Ottenere la lunghezza d’onda UV perfetta
La maggior parte delle lampade UV disponibili presso i grossisti sono, in realtà, “lampade universali”: emettono un espectro di luce piuttosto ampio, sperando che tutto funzioni correttamente. Noi non lavoriamo in questo modo.
Il nostro team dedica molto tempo al tuning della lunghezza d’onda emessa dalla lampada. Perché? Perché quando si tratta di indurire un adesivo o di pulire una superficie, la precisione è fondamentale. Un piccolo spostamento di soli 10 nanometri nella lunghezza d’onda potrebbe sembrare insignificante, ma rappresenta la differenza tra un prodotto perfetto e uno rovinato.
Il segreto sta nella struttura della lampada.
Modifichiamo la composizione dei gas utilizzati e Utilizziamo involucri in quarzo di altissima purezza per ottenere esattamente quelle lunghezze d’onda desiderate: ad esempio, 253,7 nanometri per eliminare i germi, oppure specifiche lunghezze d’onda UVA per i fotoiniziatori. Utilizziamo quarzo sintetico di alta purezza, perché il vetro di scarsa qualità assorbe l’energia UV prima ancora che questa possa essere emessa dalla lampada. Inoltre, il vetro di bassa qualità fa sì che la lampada diventi troppo calda, riducendo così l’efficacia della stessa.
Il problema del calore
Le lampade UV ad alta intensità diventano molto calde. Bilanciamo quindi la potenza elettrica in modo che gli elettrodi non si brucino.
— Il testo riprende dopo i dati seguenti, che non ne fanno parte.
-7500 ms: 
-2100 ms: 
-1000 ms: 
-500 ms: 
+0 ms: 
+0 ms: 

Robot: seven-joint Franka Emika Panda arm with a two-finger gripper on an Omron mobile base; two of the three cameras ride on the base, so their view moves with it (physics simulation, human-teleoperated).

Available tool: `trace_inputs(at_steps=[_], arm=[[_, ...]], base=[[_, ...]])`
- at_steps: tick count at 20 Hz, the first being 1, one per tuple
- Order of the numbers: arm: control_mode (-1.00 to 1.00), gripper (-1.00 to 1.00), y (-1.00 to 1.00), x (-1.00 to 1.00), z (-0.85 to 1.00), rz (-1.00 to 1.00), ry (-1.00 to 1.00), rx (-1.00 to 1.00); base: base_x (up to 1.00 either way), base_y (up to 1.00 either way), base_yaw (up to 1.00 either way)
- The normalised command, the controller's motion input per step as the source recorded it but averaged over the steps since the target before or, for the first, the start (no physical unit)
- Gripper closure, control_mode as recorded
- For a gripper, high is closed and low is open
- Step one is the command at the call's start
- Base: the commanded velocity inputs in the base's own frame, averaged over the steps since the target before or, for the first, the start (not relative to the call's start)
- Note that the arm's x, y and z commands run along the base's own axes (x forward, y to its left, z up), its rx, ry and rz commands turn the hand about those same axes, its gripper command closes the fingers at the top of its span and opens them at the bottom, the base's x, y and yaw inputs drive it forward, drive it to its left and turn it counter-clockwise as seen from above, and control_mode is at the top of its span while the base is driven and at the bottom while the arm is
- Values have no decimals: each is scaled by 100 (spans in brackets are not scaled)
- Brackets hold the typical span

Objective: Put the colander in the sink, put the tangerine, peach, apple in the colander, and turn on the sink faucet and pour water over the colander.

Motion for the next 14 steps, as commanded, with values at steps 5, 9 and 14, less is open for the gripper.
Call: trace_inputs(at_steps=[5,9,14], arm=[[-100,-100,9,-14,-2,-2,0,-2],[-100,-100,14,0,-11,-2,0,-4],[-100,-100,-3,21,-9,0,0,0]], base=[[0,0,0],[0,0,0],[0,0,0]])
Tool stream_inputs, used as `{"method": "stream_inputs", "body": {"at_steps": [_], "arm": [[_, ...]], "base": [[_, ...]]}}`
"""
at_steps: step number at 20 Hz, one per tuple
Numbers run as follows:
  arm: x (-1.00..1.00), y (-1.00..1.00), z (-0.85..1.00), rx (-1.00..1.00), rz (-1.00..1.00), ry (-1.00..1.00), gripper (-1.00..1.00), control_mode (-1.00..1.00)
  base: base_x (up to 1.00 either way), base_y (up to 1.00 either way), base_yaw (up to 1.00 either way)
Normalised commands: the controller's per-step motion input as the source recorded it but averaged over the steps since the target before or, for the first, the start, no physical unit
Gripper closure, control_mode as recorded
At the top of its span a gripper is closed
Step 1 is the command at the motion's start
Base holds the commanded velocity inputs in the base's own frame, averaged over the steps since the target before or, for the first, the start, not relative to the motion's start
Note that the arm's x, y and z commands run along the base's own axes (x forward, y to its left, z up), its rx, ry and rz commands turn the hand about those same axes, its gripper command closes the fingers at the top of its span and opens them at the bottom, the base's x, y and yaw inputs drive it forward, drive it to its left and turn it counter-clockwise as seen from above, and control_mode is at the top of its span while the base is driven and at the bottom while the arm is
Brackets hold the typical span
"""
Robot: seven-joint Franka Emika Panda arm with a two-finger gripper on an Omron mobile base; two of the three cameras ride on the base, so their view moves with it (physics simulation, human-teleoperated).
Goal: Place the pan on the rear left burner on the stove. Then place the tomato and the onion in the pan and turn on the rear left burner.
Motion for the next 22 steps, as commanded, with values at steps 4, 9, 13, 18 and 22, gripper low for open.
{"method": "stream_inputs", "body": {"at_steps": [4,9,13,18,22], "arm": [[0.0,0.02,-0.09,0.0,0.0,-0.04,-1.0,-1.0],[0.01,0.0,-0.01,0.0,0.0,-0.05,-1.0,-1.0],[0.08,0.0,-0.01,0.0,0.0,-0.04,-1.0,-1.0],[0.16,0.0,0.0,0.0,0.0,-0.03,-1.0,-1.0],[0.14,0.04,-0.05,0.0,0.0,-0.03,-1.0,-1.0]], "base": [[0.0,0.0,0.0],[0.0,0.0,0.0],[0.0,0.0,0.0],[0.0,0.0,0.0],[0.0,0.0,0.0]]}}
Ma c’è un altro aspetto importante: bisogna abbinare le impostazioni del balast alla nostra specifica tecnica. So che è tentante aumentare la potenza della lampada per ottenere risultati migliori, ma è una trappola. Si ottiene sicuramente un po’ più di intensità luminosa, ma le lampade si distruggono molto più rapidamente. Non ne vale davvero la pena.
Utilizzo pratico
Abbiamo progettato queste lampade come sostituti semplici per le lampade industriali esistenti. Niente complicazioni. Abbiamo anche definito le caratteristiche dei connettori per garantire stabilità sotto carichi elevati, evitando problemi legati ai arcoidi all’altezza della base della lampada.
Vi forniremo anche i dati spettrali necessari, così potrete calibrare i sensori e assicurarvi che la velocità di produzione corrisponda effettivamente a quella di indurimento del materiale. Niente supposizioni.